You only live once, unless you can’t die. I sprinkle some onto the back of my palm and equip item 308, my rolled thousand dollar bill. One end of a vintage Grover Cleveland goes up my nose and with a quick huff the cat salts hit my brain like a rocket-propelled caffeine enema with a methamphetamine chaser.
My vision pane pulses.
Chapter Fourteen
Pulsey McPulseface left no trace when he tasted waste when he wasted fate away at the dawn of the day in the world of the damned in the place of the lost in lieu of the cost. Vision pane flash, image match slash latch onto something worth holding, scolding, lying, dying! Glitterbomb calm my words. The songs of the stricken the tampered and lifted and pamper-painted blasted, razed, confused and dazed.
Whooo-cowboy!
Words are flowing out like endless rain into a paper cup. If there’s no one to guide you when your soul departs, then I will follow you into the dark. You shake my nerves you rattle my brain … I’m not a number, dammit, I’m a man!

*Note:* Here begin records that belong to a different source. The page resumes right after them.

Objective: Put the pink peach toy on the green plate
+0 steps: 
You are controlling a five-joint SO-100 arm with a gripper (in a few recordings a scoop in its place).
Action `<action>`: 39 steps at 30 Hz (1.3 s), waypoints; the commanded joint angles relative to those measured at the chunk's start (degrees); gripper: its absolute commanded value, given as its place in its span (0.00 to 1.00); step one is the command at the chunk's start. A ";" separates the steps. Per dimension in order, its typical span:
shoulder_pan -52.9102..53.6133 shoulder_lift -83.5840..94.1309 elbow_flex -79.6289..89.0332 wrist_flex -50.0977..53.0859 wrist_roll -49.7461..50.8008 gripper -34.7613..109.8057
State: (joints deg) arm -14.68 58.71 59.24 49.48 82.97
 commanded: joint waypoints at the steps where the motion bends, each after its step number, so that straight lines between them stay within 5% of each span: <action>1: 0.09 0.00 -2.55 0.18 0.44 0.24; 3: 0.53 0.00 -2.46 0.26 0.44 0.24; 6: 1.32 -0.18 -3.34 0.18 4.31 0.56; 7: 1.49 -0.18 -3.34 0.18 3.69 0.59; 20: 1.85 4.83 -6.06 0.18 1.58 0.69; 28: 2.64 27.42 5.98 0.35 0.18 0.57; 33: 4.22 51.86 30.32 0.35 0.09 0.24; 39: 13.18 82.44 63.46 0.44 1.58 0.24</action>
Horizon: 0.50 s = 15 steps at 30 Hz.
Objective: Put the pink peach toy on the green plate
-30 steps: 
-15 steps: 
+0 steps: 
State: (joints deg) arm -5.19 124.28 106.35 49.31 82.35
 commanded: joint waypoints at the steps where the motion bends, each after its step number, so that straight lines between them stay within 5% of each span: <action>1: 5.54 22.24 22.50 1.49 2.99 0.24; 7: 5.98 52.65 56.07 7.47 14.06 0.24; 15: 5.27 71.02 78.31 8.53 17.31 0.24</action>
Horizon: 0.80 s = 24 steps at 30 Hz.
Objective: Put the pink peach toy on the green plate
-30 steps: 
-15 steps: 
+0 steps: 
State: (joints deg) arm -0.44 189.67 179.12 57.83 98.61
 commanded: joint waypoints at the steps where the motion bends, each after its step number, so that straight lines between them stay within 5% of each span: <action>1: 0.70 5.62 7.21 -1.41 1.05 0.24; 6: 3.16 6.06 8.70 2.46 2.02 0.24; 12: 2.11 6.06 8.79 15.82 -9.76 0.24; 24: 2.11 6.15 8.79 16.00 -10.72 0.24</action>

Blasted binary addition and subtraction traction and reaction!
Stop hitting yourself, stop hitting yourself.
“All energy flows according to the whims of the great magnet. What a fool I was to defy him.” I slap my face, twice, three times, four times. The words continue to John Lennon leak creep out of my head. They slither while they pass they slip away across the nethersphere.
“That’s the guy!”
Mother superior jumped the gun!
Sure enough, the baked bruno that I p
oached from the crowd is back with a blubber-fisted pack of rats and they’re gunning to kill but I’m a trigger happy and ready to whack.

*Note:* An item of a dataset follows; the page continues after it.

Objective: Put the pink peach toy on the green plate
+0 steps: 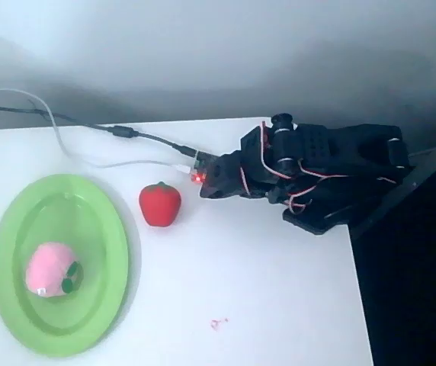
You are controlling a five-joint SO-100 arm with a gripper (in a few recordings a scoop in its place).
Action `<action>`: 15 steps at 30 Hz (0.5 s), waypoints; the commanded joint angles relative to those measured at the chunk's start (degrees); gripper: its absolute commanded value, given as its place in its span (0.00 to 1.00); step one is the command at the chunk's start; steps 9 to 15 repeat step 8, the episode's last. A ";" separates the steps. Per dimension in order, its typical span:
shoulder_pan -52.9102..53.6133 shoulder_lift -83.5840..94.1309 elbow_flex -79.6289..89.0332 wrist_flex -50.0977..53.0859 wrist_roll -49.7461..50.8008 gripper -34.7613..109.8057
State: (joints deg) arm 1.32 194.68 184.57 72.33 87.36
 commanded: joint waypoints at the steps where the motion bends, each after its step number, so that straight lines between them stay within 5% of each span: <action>1: 0.35 1.14 3.34 1.49 0.53 0.24; 15: 0.35 1.14 3.34 1.49 0.18 0.24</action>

Ca-ching! Ca-ching! Ca-ching! Shotty is a slot machine dishing lead until everyone’s dead.
I place my stomper on the one of the bruisers’ chest. “He got monkey finger, he shoot Coca-cola. He got blood up to his chin, got to be a killer cause if not it’s a sin!”
Barrel in his mouth, I paint the pavement with his brains.

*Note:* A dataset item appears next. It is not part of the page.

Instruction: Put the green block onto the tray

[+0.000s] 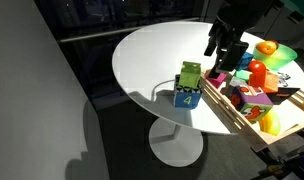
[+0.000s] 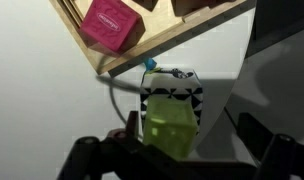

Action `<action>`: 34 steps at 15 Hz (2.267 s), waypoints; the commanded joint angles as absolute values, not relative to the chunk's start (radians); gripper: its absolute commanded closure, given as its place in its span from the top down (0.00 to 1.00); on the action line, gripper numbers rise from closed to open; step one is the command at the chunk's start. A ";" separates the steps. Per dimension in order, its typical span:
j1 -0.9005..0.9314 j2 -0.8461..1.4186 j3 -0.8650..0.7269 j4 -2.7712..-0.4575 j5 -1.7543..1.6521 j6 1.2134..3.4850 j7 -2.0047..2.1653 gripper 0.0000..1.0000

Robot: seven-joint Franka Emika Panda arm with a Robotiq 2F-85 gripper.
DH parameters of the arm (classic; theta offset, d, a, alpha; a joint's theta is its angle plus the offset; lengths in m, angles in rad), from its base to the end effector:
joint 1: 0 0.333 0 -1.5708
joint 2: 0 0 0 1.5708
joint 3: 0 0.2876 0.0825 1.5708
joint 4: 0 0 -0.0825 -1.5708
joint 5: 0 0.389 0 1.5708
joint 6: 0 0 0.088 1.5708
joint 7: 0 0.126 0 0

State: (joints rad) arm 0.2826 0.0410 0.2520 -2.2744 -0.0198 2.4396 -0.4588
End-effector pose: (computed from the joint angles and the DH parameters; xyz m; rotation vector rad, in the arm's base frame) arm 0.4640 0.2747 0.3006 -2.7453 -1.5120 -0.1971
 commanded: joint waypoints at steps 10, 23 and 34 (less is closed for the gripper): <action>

“Shotty,” I tell one of my more trusted combat items, “you never let me down pal.”
The muzzle of the gun opens like a pair of cartoon lips. “You’re a great shooter, Quantum, especially at ‘can’t miss’ range,” it tells me. “Not a bad guy either!”
“Hey! Nobody likes a talking gun!” I toss the shotgun over my shoulder and take a pew amongst the three I’ve recently corpsified. “You know, you guys ain’t so bad.”
My whirling head spins. My spinny head whirls. My whirling thoughts dart between my ears whistling and jiving, screaming and high-fiving. Terrible moans set the tone for the voices to follow. Chuckles from hell, I got laughter in my skull verberating in the place where my brain once shat.
“Where am I?”
Paranoia sweeps over me. My surroundings narrow, my life bar thins, my AA bar all but disappears. The willie-nillies practically kill me as choice words shart out of my head like endless waste into a porta-john. Figuring I got nothing left to lose, I empty what’s left of the bag of cat salts onto my waiting tongue.
The incredible, edible cat salts. I love chicken, I love liver, cat salts, cat salts please deliver!
My AA bar grows until it peaks at the other side of my vision pane. I activate it and rather than slowing time, time speeds up to the point where I’m falling-down-throwing-up-nauseated, and the contents of my stomach splatters the shine right off my stompers. Tangerine trees and marmalade skies – I wish! More like terrifying thunderclouds alit with jilted demonic faces. Busted flush for Steamboy_889, the accidental tomcat. Jittery bojangled arms suffocate Yours Truly as the salt wave cauterizes the wound that is my life.